Pilot studies in semi-field systems in Tanzania and Kenya suggest an up to 80% reduction in mosquito entry into houses with eave tubes and screening [20, 21]; a more conservative 50% reduction was used for these sample size calculations. Again, this is consistent with other RCTs testing the effect of house modifications on entomological endpoints [12, 13]. A baseline survey conducted during the dry season in the study area had mean HLC catches of 23.5 An. gambiae/trap/night, with SD = 17 and intraclass correlation (ICC) = 0.84. For 80% power to detect a 50% drop in mean mosquito densities of 23 mosquitoes at the 5% significant level, 7 households need to be sampled in each of the 40 villages. To capture the substantial seasonal changes and to accommodate available resources, 4 randomly selected households will be sampled over one night in each village every month, powered to detect a difference for every two months of pooled data.

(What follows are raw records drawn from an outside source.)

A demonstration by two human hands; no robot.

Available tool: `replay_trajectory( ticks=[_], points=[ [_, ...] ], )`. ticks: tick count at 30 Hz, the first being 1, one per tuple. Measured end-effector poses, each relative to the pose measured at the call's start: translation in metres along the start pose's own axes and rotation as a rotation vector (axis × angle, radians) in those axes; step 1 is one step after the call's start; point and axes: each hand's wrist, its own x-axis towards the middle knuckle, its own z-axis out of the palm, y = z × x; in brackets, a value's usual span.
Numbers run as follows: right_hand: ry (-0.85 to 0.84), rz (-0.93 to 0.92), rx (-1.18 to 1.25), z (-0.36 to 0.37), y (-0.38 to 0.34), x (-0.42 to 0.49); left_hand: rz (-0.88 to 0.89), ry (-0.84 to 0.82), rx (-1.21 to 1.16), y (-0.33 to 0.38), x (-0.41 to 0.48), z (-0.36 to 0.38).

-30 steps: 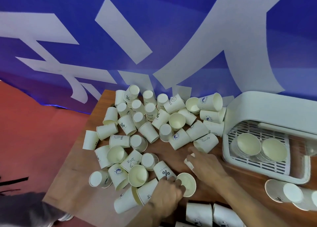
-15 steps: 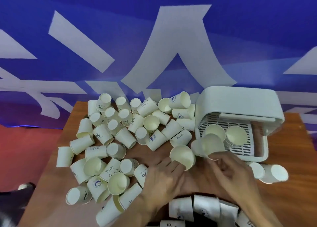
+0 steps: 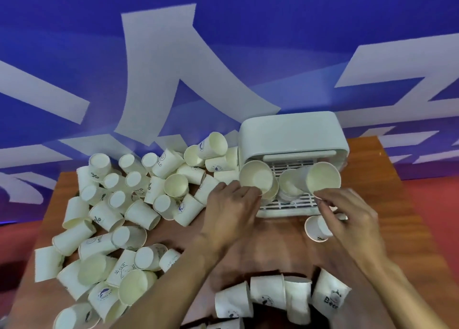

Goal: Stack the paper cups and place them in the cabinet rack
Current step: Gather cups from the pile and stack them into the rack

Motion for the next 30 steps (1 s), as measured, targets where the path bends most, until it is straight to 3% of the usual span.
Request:
replay_trajectory(
  ticks=[9,14,18,30],
  points=[
    [-0.184,0.005,0.017,0.022,0.025,0.009,0.064,-0.231,0.051,0.002,0.006,0.031],
    [-0.339,0.152,-0.111,0.037,0.037,0.024,0.077,-0.444,0.070,-0.007,0.017,0.054],
    [-0.521,0.224,-0.138,0.053,0.048,0.038,-0.026,-0.585,0.048,-0.009,0.022,0.068],
    [-0.538,0.313,-0.152,0.072,0.042,0.049,-0.102,-0.602,0.019,-0.009,0.022,0.087]
  ],
)
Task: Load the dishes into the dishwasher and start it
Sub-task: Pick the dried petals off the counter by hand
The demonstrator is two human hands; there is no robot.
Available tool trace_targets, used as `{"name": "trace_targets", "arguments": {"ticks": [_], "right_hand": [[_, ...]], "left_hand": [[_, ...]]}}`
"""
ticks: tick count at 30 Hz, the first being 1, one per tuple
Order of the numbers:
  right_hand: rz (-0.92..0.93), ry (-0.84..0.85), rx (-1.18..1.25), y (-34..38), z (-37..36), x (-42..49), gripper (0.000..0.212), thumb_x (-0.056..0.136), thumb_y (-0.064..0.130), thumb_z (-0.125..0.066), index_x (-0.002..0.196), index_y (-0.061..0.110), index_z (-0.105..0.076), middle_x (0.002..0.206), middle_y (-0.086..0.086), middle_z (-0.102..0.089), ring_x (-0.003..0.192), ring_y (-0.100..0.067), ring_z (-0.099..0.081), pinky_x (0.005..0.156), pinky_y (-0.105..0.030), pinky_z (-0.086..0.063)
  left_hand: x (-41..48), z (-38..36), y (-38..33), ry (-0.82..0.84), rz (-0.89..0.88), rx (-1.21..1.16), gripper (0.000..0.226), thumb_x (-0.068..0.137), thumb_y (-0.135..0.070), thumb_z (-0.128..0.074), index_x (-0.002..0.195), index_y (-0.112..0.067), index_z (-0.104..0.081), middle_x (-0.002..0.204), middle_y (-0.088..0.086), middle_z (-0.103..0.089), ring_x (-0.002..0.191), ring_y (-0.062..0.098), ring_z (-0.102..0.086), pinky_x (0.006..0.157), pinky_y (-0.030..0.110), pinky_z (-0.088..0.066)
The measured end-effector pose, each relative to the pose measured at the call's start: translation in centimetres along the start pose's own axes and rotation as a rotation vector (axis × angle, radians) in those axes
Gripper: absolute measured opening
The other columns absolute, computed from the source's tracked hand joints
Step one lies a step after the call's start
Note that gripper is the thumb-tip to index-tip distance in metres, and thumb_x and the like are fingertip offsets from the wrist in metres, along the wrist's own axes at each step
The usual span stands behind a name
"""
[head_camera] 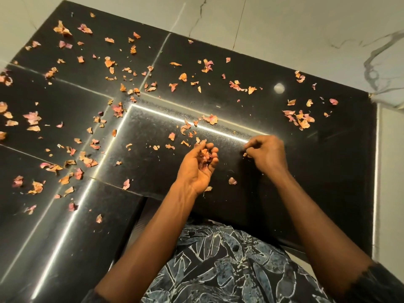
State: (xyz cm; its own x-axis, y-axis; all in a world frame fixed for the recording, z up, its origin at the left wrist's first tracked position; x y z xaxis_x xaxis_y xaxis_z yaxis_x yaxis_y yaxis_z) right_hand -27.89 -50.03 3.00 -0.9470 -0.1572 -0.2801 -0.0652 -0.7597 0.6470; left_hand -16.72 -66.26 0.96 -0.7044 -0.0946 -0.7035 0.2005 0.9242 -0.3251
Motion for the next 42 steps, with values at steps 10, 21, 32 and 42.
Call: {"name": "trace_targets", "arguments": {"ticks": [10,21,32,42], "right_hand": [[0.327,0.189,0.108,6.3,0.6,-5.8,0.02,0.091,0.009,-0.07,0.102,0.023,-0.078,0.096,0.013,-0.074,0.086,0.004,-0.068,0.078,-0.011,-0.055],[0.303,0.04,-0.329,-1.2,-1.6,-1.6,0.007,0.094,0.013,-0.067,0.096,0.016,-0.073,0.093,0.002,-0.064,0.087,-0.014,-0.06,0.075,-0.027,-0.049],[0.104,0.044,-0.042,0.9,-0.7,-0.9,0.015,0.084,0.006,-0.074,0.084,0.021,-0.076,0.082,0.009,-0.071,0.077,-0.006,-0.067,0.07,-0.026,-0.057],[0.39,0.094,0.099,5.4,1.2,-7.1,0.018,0.092,0.011,-0.071,0.107,0.018,-0.078,0.094,0.009,-0.074,0.083,-0.002,-0.07,0.075,-0.014,-0.056]], "left_hand": [[1.1,-2.0,2.4,0.0,0.092,0.034,0.023,0.101,-0.014,-0.052,0.089,-0.004,-0.068,0.081,0.009,-0.071,0.068,0.014,-0.069,0.059,0.024,-0.058],[1.7,-1.7,1.0,-0.003,0.082,-0.083,0.024,0.101,-0.016,-0.053,0.087,-0.001,-0.066,0.077,0.01,-0.068,0.073,0.016,-0.068,0.06,0.023,-0.059],[1.7,-1.0,0.9,-0.006,0.059,-0.057,0.024,0.101,-0.015,-0.053,0.087,-0.001,-0.066,0.08,0.011,-0.068,0.075,0.017,-0.067,0.064,0.024,-0.06],[1.2,-2.1,3.2,0.044,0.133,-0.028,0.021,0.101,-0.016,-0.055,0.095,-0.001,-0.067,0.084,0.011,-0.07,0.072,0.016,-0.069,0.064,0.024,-0.06]]}}
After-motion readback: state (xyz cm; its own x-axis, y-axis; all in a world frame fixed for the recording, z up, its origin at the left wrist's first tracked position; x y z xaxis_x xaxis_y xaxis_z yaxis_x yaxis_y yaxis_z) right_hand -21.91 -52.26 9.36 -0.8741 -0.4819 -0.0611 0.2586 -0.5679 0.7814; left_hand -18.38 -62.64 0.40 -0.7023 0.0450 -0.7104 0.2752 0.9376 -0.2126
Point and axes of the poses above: each hand's wrist, its own x-axis towards the middle knuckle, its own z-axis out of the back of the hand, y = z × x, the point moved 3 cm from there along x, towards the middle knuckle
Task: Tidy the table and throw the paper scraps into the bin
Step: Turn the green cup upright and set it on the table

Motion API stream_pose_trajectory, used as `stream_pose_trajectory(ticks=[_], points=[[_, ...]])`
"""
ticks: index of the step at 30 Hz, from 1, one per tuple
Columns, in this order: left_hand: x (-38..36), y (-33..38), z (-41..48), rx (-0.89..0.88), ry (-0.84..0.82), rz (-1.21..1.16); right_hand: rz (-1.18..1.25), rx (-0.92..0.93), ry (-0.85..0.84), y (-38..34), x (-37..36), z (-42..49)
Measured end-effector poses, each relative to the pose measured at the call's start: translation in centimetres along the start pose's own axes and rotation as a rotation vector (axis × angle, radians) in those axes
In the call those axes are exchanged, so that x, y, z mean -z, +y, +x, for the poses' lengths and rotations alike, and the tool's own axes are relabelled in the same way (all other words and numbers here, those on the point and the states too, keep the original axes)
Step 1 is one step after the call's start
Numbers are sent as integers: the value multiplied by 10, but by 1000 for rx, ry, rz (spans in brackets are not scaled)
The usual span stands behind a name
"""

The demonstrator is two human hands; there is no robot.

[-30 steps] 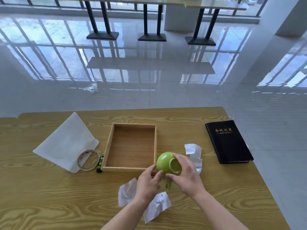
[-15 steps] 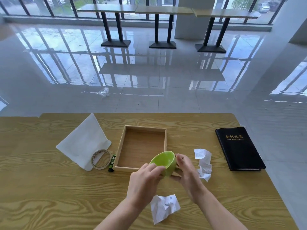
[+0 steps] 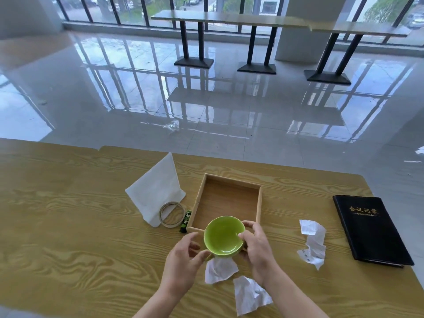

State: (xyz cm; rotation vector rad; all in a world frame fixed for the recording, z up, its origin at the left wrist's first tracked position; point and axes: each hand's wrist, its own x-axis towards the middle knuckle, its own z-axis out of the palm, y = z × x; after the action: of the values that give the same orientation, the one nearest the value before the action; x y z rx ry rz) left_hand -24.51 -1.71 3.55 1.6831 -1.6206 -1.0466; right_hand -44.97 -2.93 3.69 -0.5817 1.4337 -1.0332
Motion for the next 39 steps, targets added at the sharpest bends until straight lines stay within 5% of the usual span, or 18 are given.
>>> stream_pose_trajectory(ticks=[3, 14, 29, 39], points=[[14, -17, -5, 197, -48, -216, 19, -5, -56, 3, -23, 1], [60, -68, -20, 355, 58, -462, -25, -45, -127, 24, -109, 11], [137, -139, -16, 392, 136, -179, -354, 12, -111, 72, -219, 23], [147, -166, -8, 426, 138, -215, -459, 5, -109, 81, -232, 26]])
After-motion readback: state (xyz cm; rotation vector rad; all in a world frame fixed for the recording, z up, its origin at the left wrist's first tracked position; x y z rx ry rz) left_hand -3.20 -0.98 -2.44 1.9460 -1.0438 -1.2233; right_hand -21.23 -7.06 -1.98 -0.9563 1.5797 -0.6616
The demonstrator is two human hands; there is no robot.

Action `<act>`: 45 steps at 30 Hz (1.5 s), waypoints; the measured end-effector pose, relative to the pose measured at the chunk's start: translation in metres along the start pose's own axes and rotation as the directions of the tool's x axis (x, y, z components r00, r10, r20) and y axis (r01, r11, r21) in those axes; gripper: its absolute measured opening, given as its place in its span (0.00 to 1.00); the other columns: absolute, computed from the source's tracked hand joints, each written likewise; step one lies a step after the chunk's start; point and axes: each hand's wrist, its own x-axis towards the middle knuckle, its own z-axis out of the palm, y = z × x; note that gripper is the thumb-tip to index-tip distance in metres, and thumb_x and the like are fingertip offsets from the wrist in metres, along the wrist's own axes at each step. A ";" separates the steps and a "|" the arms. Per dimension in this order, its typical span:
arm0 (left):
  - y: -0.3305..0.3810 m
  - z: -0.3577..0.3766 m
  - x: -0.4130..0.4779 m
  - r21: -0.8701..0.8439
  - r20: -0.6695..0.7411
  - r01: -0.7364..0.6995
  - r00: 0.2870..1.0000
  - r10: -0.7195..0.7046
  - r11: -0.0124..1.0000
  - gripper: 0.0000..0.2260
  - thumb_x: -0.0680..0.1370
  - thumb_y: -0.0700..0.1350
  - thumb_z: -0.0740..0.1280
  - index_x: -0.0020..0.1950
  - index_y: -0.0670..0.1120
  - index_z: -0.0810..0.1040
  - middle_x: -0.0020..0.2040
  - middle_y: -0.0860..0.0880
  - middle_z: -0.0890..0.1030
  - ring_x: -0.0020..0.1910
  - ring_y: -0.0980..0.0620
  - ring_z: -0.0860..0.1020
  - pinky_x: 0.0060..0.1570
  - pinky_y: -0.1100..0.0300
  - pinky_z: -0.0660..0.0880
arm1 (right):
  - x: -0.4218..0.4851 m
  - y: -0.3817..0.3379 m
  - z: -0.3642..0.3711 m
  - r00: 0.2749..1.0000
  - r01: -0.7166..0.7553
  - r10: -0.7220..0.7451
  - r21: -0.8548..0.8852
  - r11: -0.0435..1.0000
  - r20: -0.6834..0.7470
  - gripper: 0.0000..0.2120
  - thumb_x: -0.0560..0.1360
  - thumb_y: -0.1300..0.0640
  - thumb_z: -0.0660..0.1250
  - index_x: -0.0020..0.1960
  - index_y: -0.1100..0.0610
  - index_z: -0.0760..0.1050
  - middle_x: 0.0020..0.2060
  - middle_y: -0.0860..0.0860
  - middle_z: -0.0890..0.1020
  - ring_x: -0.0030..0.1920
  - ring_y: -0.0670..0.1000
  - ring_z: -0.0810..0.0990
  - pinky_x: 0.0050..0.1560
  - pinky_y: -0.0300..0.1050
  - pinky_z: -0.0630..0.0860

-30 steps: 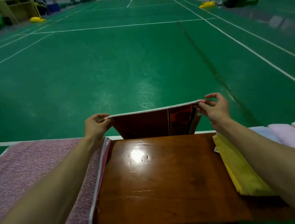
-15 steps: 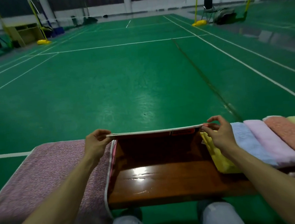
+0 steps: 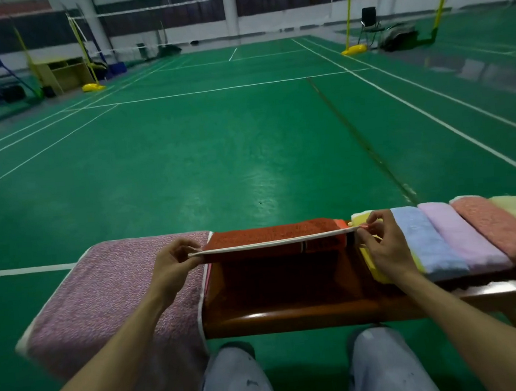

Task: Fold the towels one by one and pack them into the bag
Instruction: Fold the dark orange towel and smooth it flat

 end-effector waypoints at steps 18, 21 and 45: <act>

CDC light traps consistently caught fewer mosquitoes than the HLC during the baseline survey, with a mean nightly catch of 2.5 An. gambiae, a log SD of 1.7 and ICC = 0.229. To detect a 50% reduction mosquito density with 80% power at the 5% significance level requires 12 households per cluster. In order to capture seasonal variation in mosquito density, collections will be performed every two months.

Data management

Clinical data will be collected by study nurses on Android tablets using standardized data entry forms in the Open Data Kit (ODK) Collect app and sent directly to a secure electronic server. Routine data checks will be performed to identify incomplete, missing, inaccurate, or inconsistent data, which will be rectified by the appropriate supervisor. Field workers will not have access to the data once it has been collected. Children in the ACD cohorts will be assigned a unique code, which will be used as an anonymous identifier in the datasets and to label clinical samples. Access to the data will be password protected and restricted to only authorized study investigators and data management staff. Any hardcopy documents will be stored in locked filing cabinets and accessible only to authorized study personnel. Documents will be held for at least five years at the host institution (IPR).

Statistical analysis

Epidemiological

Protective efficacy against clinical malaria and malaria infection will be determined by comparing incidence rates of malaria infection and clinical malaria between arms. Following any treatment for malaria, a child will not be considered at risk for four weeks and this period will therefore be censored from follow-up. Overnight stays outside of the village will be recorded with a short questionnaire administered during the cohort visits. If travel outside of the village is common, it will be included as a covariate in the analysis.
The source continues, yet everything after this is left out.